(Data records)
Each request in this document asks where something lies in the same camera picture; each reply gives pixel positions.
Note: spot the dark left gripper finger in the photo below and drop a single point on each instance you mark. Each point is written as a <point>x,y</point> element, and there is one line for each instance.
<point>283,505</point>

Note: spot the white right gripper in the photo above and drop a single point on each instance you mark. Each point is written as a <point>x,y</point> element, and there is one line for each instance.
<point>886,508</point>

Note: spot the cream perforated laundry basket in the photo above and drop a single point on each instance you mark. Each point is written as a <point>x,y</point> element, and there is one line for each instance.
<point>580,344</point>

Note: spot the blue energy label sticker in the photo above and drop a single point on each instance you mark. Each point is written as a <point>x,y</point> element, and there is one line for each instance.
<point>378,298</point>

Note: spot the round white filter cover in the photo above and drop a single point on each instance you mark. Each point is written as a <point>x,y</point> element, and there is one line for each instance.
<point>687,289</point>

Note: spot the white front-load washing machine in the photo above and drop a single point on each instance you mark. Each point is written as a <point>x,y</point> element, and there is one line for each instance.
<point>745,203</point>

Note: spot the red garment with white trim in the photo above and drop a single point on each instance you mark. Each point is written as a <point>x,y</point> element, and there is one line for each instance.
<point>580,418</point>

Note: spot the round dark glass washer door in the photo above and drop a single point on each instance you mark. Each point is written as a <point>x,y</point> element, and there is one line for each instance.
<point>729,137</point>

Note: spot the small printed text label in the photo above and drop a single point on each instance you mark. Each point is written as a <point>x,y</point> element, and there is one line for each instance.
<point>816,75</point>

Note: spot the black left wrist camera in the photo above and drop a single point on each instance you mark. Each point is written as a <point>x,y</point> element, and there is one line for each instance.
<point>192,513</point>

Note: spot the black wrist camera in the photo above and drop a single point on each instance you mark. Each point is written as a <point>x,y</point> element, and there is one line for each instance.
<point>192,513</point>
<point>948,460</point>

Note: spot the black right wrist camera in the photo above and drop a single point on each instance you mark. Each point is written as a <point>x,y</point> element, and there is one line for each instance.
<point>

Task objective: Every entry above needs to be copied exactly.

Written response:
Each request in this document asks where something lies in the same camera picture; each reply gives pixel positions.
Note: spot the dark left gripper finger in the photo below and drop a single point on each instance you mark. Each point is written as a <point>x,y</point> element, and there is one line for each instance.
<point>283,505</point>

Note: spot the white right gripper in the photo above and drop a single point on each instance you mark. Each point is written as a <point>x,y</point> element, and there is one line for each instance.
<point>886,508</point>

Note: spot the cream perforated laundry basket in the photo above and drop a single point on each instance you mark. Each point is written as a <point>x,y</point> element, and there is one line for each instance.
<point>580,344</point>

Note: spot the blue energy label sticker in the photo above and drop a single point on each instance you mark. Each point is written as a <point>x,y</point> element, and there is one line for each instance.
<point>378,298</point>

Note: spot the round white filter cover in the photo above and drop a single point on each instance you mark. Each point is written as a <point>x,y</point> element, and there is one line for each instance.
<point>687,289</point>

Note: spot the white front-load washing machine in the photo above and drop a single point on each instance you mark. Each point is written as a <point>x,y</point> element, and there is one line for each instance.
<point>745,203</point>

Note: spot the red garment with white trim in the photo above and drop a single point on each instance you mark. Each point is written as a <point>x,y</point> element, and there is one line for each instance.
<point>580,418</point>

Note: spot the round dark glass washer door in the photo above and drop a single point on each instance you mark. Each point is written as a <point>x,y</point> element, and there is one line for each instance.
<point>729,137</point>

Note: spot the small printed text label in the photo above and drop a single point on each instance you mark. Each point is written as a <point>x,y</point> element, and there is one line for each instance.
<point>816,75</point>

Note: spot the black left wrist camera in the photo above and drop a single point on each instance you mark. Each point is written as a <point>x,y</point> element, and there is one line for each instance.
<point>192,513</point>

Note: spot the black wrist camera in the photo above and drop a single point on each instance you mark. Each point is written as a <point>x,y</point> element, and there is one line for each instance.
<point>192,513</point>
<point>948,460</point>

Note: spot the black right wrist camera in the photo above and drop a single point on each instance you mark. Each point is written as a <point>x,y</point> element, and there is one line for each instance.
<point>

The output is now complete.